### WORK ORDER
Using the records below, give the number of lines where the string "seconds" shows up. Add nothing to it.

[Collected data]
>>

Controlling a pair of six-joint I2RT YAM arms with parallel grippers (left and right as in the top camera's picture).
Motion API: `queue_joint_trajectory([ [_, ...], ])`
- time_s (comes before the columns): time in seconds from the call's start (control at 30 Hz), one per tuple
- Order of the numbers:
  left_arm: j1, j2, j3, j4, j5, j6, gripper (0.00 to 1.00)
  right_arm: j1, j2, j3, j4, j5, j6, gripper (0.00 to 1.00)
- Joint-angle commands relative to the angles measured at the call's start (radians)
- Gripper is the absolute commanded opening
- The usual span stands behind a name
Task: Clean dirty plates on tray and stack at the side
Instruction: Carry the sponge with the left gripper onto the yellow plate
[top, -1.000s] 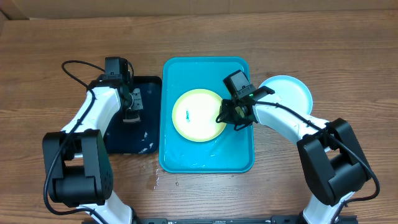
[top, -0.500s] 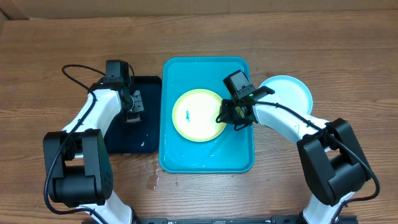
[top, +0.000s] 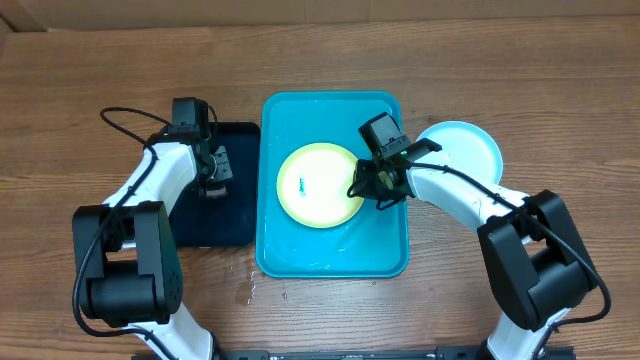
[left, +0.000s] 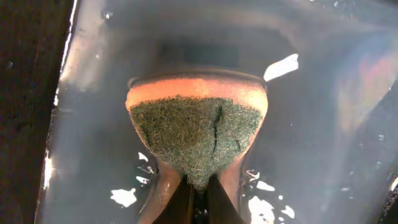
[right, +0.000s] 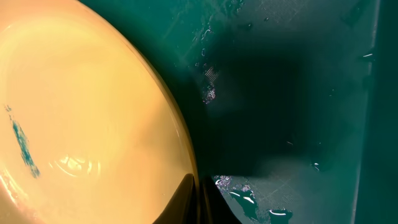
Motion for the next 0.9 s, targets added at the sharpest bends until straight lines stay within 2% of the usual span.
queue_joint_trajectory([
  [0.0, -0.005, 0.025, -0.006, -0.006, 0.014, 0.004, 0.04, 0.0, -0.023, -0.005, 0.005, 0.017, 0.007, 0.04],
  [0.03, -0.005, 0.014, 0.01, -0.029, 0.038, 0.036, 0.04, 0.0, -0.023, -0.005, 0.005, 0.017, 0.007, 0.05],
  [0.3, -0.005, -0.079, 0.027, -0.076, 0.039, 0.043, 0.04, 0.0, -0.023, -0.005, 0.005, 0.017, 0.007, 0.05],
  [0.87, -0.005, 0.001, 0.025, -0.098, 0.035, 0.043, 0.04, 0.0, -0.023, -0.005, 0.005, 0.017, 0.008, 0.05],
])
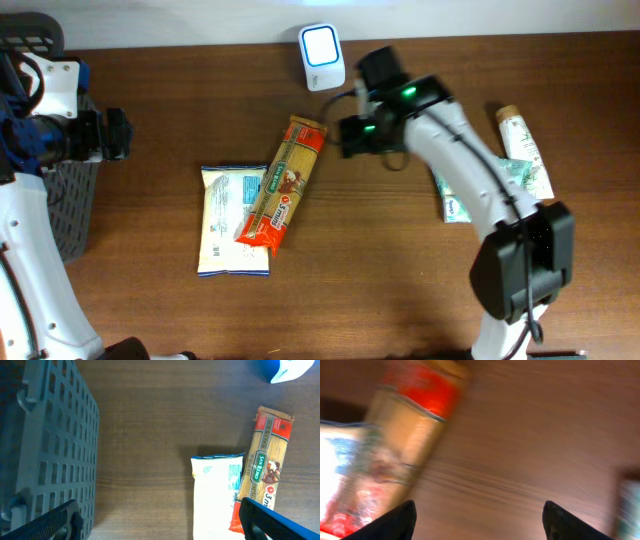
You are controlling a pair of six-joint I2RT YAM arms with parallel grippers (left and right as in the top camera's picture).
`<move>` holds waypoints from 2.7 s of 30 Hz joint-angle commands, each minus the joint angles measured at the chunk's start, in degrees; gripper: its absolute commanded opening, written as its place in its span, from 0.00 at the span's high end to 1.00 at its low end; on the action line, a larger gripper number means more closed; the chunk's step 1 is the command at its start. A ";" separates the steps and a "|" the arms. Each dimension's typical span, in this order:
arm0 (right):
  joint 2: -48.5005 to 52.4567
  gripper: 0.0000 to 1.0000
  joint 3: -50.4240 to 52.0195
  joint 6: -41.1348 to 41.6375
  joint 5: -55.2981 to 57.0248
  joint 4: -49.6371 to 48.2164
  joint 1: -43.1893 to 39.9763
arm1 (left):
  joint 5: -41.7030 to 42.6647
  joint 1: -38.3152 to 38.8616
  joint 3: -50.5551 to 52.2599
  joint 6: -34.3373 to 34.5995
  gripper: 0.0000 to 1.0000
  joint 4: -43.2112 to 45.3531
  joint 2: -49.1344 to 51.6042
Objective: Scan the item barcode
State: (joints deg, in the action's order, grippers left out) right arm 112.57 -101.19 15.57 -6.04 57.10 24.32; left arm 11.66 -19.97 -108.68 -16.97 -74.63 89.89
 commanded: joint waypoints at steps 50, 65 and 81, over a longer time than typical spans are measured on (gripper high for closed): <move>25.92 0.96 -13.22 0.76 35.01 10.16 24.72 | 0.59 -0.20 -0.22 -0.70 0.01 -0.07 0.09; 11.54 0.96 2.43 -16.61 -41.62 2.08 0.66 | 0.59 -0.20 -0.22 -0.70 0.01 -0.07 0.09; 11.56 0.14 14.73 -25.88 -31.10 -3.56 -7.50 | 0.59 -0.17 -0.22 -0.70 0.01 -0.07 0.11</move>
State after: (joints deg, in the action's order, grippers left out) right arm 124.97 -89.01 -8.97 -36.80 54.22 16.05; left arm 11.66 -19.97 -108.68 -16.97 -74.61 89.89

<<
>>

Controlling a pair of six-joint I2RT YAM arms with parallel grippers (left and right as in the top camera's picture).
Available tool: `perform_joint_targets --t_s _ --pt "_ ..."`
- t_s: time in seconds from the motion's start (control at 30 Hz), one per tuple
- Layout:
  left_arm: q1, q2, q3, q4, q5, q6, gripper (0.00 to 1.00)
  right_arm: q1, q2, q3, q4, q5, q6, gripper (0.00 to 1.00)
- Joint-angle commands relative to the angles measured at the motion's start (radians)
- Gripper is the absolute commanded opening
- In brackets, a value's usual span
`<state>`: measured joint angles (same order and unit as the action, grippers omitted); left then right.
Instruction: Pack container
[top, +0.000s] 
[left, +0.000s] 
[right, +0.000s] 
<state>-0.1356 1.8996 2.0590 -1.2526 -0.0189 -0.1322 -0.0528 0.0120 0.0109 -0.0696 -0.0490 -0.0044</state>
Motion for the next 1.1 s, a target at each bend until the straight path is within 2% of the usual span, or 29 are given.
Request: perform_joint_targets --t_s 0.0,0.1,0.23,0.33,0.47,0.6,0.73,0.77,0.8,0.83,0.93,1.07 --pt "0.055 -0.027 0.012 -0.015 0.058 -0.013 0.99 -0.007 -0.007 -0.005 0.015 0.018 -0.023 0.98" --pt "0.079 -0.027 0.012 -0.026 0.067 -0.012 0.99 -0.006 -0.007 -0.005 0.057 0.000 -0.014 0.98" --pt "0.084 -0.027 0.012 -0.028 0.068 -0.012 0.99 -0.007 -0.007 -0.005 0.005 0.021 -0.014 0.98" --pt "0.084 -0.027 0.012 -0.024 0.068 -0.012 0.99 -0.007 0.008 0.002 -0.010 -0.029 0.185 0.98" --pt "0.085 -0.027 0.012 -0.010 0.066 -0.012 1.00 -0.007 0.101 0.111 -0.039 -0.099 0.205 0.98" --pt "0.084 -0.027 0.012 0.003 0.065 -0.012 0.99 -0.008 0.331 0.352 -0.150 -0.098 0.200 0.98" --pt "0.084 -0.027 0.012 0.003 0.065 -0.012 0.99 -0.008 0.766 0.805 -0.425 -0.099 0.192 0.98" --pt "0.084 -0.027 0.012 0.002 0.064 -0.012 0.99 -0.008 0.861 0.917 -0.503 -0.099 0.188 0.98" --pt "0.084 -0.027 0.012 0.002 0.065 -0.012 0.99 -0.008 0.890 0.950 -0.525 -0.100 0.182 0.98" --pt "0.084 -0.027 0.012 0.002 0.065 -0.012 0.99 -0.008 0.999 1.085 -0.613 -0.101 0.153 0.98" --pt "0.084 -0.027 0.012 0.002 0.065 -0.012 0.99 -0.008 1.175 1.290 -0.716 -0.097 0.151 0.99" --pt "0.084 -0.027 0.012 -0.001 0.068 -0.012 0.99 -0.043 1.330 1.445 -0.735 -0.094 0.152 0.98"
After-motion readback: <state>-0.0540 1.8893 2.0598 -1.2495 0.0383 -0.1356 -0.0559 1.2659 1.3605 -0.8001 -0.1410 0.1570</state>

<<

### ANSWER TO THIS EXERCISE
2